But on one occasion Mrs. Mawley, the housekeeper, in a particularly communicative mood, showed her the suite of rooms in which Mr. Wendover lived when he was alone; and here, in the study where he read, and wrote, and smoked, and brooded in the long quiet days, she saw those personal belongings which gave at least some clue to the character of the man. Here, on shelves which lined the room from floor to ceiling, she saw the books which Brian Wendover had collected for his own especial pleasure, and the neatness of their arrangement and classification told her that the master of Wendover Abbey was a man of calm temper and orderly habits.

'You'll never see a book out of place when he leaves the room,' said Mrs. Mawley. 'I've seen him take down fifty volumes of a morning, when he's at his studies. I've seen the table covered with books, and books piled up on the carpet at each side of his chair, but they'd all be back on their shelves, as neat as a new pin, when I went to tidy up the room after him. I never allow no butter-fingered girls in this room, except to sweep or scrub, under my own eye. There's not many ornaments, but what there is is precious, and the apple of master's eye.'

It was a lovely room, with a panelled oak ceiling, and a fine old oak mantel-piece, on which were three or four pieces of Oriental crackle. The large oak writing-table was neatly arranged with crimson leather blotting-book, despatch-box, old silver inkstand, and a pair of exquisite bronze statuettes of Apollo and Mercury, which seemed the presiding geniuses of the place.

'I don't believe Mr. Wendover could get on with his studies if those two figures weren't there,' said Mrs. Mawley.

The rooms were kept always aired and ready—no one knew at what hour the master might return. He was a good master, honoured and beloved by the old servants, who had known him from his infancy; and his lightest whim was respected. The fact that he should have given the best part of his life since he left Oxford to roving about foreign countries was lamented; but this roving temper was regarded as only an eccentric manner of sowing those wild oats which youth must in some wise scatter; and it was hoped that with ripening years he would settle down and spend his days in the home of his ancestors. He might come home at any time, he had informed Mrs. Mawley in his last letter, received six weeks ago.

That glimpse of the room in which he lived gave Ida a vivid idea of the man—the calm, orderly student who had won high honours at the University, and was never happier than when absorbed in books that took him back to the past—to that very past which was presided over by the two pagan gods on the writing-table. She noted that the wide block of books nearest Mr. Wendover's chair were all Greek and Latin; and straying round the room she found Homers and Horaces, Greek playwrights and historians, repeating themselves many times, in various quaint costly editions. A scholar evidently—perhaps pragmatical and priggish. Bessie's coolness about her cousin implied that he was not altogether agreeable.

'Perhaps I should have liked him no better than the false Brian,' she said to herself to-day, as she stood musing before the old brown books in the library, thinking of that more individual collection which she had been allowed to inspect on her last visit.

She shuddered at the image of that other Brian, remembering but too vividly how she had last seen him, kneeling to her, claiming her as his own. God! could he so claim her? Was she verily his, to summon at his will?—his by the law of heaven and earth, and only enjoying her liberty by his sufferance?
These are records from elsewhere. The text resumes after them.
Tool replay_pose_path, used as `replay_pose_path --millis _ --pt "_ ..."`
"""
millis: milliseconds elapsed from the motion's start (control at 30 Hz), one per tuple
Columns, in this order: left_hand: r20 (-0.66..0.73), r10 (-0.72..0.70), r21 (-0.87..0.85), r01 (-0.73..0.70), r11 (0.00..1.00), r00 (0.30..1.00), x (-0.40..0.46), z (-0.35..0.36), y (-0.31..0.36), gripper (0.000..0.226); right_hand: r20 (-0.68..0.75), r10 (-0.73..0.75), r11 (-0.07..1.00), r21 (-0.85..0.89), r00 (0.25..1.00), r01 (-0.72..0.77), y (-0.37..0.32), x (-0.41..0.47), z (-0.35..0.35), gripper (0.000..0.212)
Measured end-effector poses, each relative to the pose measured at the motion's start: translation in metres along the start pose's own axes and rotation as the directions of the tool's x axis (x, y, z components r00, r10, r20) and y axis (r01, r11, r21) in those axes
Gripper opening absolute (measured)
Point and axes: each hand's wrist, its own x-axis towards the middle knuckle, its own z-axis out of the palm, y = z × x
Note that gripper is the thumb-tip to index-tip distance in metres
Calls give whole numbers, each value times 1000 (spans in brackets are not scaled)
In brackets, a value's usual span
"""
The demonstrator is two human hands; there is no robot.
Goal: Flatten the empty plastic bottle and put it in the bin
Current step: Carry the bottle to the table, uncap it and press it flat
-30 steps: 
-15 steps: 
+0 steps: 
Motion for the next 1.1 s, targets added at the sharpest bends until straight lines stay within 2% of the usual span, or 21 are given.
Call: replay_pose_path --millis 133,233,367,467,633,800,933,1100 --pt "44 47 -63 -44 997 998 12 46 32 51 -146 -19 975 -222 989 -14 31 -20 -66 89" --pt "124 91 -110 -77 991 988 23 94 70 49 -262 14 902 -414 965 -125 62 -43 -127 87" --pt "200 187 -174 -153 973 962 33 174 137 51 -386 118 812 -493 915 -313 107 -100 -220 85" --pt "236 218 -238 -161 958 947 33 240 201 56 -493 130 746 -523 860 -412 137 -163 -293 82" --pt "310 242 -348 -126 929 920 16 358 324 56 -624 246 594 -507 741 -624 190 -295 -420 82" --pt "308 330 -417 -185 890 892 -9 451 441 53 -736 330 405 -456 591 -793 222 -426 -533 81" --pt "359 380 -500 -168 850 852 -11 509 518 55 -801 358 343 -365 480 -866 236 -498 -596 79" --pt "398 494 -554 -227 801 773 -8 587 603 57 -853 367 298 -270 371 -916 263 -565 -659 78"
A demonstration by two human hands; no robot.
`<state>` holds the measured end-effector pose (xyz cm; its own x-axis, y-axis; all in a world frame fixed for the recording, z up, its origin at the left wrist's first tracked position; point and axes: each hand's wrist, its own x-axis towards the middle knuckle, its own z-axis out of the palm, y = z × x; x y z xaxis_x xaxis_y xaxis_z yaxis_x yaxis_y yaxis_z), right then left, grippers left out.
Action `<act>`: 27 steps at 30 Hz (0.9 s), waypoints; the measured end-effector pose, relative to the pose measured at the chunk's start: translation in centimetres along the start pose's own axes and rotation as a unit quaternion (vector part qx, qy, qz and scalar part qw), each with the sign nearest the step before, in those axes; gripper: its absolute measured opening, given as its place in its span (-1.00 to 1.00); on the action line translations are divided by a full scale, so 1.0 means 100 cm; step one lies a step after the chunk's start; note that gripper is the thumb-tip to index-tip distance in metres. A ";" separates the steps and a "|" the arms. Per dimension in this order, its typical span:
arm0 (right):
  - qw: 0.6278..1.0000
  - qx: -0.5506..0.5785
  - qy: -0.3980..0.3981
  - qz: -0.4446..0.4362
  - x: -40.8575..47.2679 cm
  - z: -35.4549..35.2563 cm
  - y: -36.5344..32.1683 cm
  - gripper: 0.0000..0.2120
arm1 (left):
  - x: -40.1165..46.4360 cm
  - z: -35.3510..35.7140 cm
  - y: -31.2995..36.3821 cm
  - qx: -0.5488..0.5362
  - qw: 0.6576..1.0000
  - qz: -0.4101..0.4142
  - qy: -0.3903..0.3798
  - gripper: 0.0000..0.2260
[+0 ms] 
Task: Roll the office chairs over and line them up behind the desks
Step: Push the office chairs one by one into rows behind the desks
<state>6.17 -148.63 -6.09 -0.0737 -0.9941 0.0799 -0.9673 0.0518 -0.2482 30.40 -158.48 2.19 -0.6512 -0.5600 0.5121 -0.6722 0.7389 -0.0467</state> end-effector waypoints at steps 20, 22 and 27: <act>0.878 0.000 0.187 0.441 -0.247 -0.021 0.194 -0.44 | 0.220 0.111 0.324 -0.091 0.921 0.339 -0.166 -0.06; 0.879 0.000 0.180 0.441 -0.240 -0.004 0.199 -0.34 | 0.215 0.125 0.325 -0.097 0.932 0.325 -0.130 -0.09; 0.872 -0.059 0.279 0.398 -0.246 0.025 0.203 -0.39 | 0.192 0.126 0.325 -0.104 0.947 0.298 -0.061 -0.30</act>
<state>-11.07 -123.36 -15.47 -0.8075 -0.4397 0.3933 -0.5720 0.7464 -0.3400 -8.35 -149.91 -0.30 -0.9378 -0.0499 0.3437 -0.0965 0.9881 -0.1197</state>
The thought was horrible. She snatched a book from the shelf—anything to distract her mind. Happily, the book was Shakespeare, and she was soon lost in Lear's woes, wilder, deeper than any sorrow she had ever tasted.

She read for an hour, the soft air fanning her, the sun shining upon her, the scent of roses and lilies breathing gently round her as she sat in the deep oak window-seat. Then the clock struck three, and it was time to think of leaving this enchanted castle, where no prince or princess of fairy tale ever came.